* YOUR TASK *
From the data that follows, copy every line holding the string "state".

* AVAILABLE DATA *
^^^^^^^^^^^^^^^^
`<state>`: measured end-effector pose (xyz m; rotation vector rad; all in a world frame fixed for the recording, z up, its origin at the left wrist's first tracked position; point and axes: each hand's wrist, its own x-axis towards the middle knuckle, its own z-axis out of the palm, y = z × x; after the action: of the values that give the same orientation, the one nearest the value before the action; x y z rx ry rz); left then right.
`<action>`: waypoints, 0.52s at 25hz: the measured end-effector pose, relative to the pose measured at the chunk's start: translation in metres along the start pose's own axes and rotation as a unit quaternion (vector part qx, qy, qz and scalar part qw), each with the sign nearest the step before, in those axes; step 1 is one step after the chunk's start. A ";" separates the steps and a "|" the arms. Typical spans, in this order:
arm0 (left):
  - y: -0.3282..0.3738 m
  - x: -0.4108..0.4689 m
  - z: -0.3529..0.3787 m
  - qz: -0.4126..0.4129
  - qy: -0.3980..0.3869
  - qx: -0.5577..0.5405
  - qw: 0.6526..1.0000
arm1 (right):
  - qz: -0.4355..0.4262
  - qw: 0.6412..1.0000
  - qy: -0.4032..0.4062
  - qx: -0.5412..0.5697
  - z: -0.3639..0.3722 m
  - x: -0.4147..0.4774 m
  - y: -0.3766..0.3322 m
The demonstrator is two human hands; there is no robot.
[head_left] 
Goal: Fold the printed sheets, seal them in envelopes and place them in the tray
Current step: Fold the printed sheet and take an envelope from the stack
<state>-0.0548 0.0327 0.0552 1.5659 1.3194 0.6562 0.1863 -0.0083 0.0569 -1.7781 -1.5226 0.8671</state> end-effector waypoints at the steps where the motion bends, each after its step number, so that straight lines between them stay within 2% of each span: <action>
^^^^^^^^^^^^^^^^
* ANSWER BOX *
`<state>`: measured end-effector pose (xyz m; rotation vector rad; all in a world frame fixed for the recording, z up, its origin at the left wrist's first tracked position; point and axes: each hand's wrist, its own x-axis towards the middle knuckle, its own z-axis out of the palm, y = z × x; after the action: of the values that give the same orientation, the one nearest the value before the action; x y z rx ry rz); left then right.
<state>-0.0548 0.0327 0.0552 1.5659 1.3194 0.6562 0.1863 -0.0083 0.0569 -1.7781 -1.5226 0.8671</state> end-effector waypoints at the steps where the motion bends, each after its step number, so that straight lines between them stay within 2% of each span: <action>

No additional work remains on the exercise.